(Problem description): In the records below, the line with "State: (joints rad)" opens the range and the line with "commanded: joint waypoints" closes it; print that range exactly and nothing else.

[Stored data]
"""

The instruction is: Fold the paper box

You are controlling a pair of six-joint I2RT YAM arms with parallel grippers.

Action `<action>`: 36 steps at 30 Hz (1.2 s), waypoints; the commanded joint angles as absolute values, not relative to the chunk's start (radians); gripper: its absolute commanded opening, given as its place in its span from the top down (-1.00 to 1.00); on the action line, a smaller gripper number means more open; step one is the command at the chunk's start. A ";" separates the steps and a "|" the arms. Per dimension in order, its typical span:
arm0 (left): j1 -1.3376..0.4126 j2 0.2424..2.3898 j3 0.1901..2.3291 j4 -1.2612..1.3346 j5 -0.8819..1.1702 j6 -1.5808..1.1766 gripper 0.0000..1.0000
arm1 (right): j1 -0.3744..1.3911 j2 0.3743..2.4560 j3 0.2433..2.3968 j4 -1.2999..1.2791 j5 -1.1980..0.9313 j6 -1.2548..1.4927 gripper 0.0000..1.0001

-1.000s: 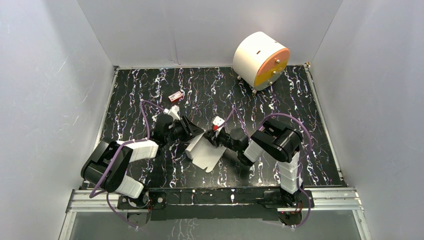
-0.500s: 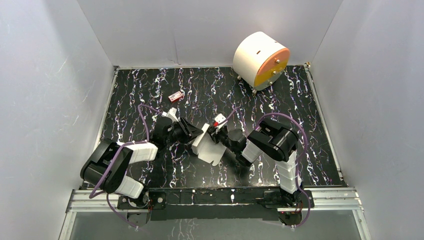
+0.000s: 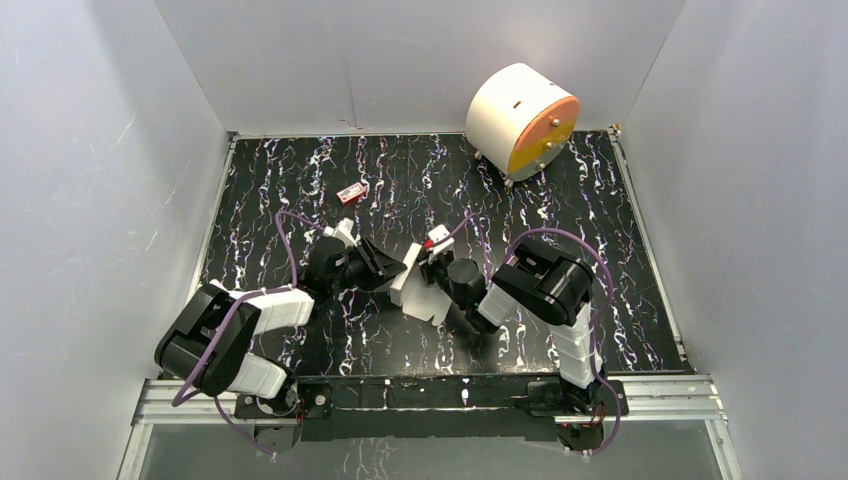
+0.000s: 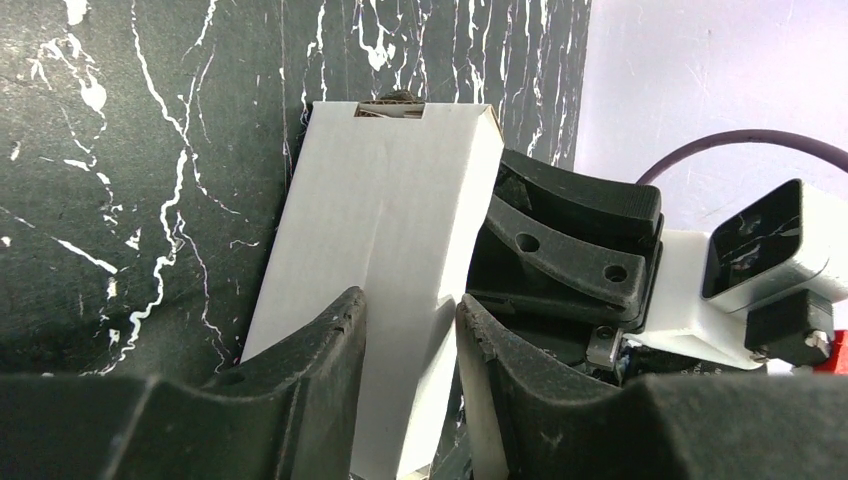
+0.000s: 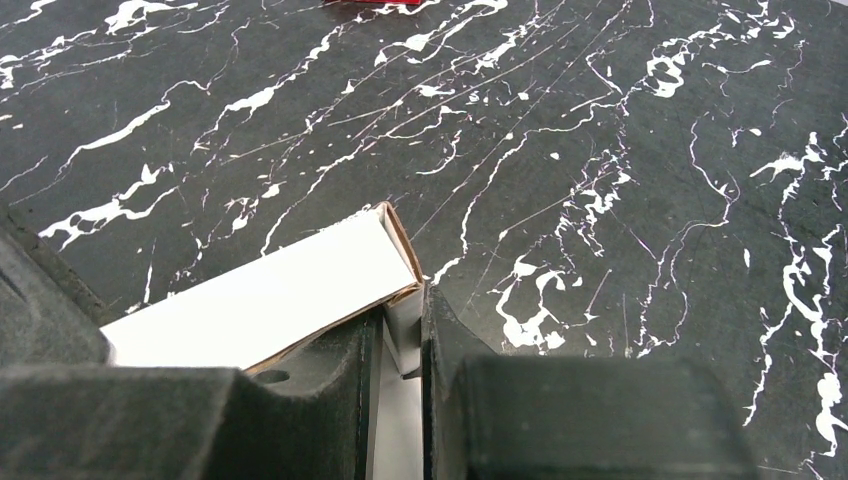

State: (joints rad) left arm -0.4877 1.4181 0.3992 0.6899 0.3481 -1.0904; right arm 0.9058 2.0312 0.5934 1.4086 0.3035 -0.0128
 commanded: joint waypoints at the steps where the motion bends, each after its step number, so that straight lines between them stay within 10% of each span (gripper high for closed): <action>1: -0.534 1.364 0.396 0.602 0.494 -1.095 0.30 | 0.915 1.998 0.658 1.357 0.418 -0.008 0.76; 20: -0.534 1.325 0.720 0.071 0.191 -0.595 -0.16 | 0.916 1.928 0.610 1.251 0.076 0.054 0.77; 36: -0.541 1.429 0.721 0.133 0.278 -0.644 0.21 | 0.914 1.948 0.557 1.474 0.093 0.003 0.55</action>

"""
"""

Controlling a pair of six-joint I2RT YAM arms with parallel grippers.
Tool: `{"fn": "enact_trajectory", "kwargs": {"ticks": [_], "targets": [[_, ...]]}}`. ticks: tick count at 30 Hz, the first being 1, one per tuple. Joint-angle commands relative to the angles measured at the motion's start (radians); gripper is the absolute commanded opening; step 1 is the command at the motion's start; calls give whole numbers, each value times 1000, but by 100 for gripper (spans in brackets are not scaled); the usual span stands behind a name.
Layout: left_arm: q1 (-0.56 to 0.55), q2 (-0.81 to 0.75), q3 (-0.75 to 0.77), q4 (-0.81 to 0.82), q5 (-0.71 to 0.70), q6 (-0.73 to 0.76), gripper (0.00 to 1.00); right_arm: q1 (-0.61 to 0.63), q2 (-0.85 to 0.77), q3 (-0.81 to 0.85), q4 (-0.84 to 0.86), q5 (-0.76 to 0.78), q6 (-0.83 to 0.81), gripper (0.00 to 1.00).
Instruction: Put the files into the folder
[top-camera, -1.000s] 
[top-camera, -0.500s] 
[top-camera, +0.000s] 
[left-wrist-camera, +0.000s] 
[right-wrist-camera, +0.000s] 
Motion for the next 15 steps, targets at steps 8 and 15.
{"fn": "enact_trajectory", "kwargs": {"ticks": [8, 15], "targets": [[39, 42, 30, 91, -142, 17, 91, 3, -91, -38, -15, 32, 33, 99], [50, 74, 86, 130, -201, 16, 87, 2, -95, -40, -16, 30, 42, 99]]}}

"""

(Output for this task):
State: (joints rad) left arm -0.4877 1.4181 0.3992 0.6899 0.3481 -1.0904; right arm 0.9058 2.0312 0.5934 1.4086 0.3035 -0.0128
 commanded: joint waypoints at the steps where the motion bends, each after its step number, so that straight lines between them stay within 10% of each span (gripper high for closed): <action>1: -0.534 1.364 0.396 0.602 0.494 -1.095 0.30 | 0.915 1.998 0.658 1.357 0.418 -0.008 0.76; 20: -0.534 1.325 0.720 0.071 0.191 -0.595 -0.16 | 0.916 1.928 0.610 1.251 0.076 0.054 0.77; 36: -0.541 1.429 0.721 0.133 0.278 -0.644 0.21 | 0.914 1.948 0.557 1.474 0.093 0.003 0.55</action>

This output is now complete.